WHAT THE TASK ASKS: Every line below that has the string "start" needs to be copied.

BEGIN

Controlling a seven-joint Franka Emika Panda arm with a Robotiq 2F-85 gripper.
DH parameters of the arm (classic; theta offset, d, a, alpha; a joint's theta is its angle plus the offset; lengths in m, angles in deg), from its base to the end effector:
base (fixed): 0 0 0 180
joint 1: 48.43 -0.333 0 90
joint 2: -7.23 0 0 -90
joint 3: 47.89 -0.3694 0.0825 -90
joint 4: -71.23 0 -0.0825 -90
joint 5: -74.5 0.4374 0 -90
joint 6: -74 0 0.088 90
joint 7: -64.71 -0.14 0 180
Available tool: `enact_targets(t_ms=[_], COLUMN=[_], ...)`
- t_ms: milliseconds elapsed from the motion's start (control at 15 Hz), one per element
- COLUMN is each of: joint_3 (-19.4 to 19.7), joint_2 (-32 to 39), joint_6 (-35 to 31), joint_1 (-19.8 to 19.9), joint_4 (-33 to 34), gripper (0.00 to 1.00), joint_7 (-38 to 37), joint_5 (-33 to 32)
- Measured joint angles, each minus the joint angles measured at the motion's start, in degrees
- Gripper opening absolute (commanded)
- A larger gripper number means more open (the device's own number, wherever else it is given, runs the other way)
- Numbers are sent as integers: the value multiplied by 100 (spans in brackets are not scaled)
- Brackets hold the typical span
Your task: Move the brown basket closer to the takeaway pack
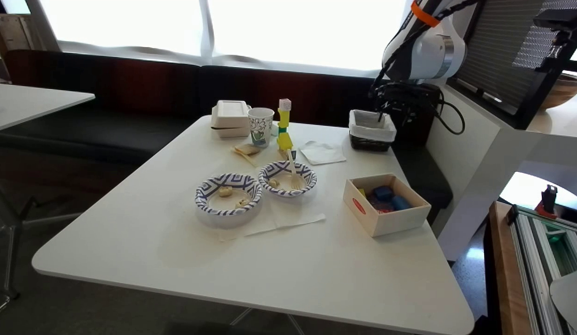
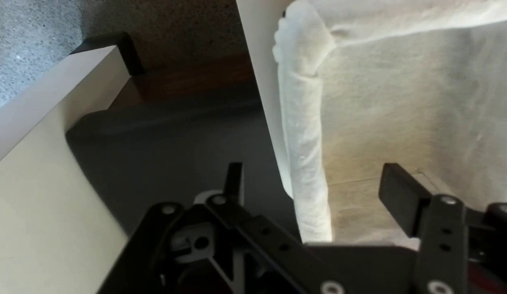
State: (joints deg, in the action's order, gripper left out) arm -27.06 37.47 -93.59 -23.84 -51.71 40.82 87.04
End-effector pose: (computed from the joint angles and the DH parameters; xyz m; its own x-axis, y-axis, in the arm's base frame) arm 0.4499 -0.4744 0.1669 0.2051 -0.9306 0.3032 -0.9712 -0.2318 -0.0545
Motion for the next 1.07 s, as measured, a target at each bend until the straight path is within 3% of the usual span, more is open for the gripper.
enact_targets(t_ms=[467,1067], joint_3=[10,61], joint_2=[225,-124], joint_6=[141,1349], joint_1=[13,-52], joint_4=[160,221], gripper=[0,4], joint_7=[34,423], joint_5=[42,2])
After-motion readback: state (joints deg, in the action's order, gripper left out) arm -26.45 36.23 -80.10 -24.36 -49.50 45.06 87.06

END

WRITTEN SOLUTION:
- t_ms: milliseconds elapsed from the motion's start (control at 15 Hz), one per element
- Measured joint angles, each minus the joint angles measured at the motion's start, in degrees

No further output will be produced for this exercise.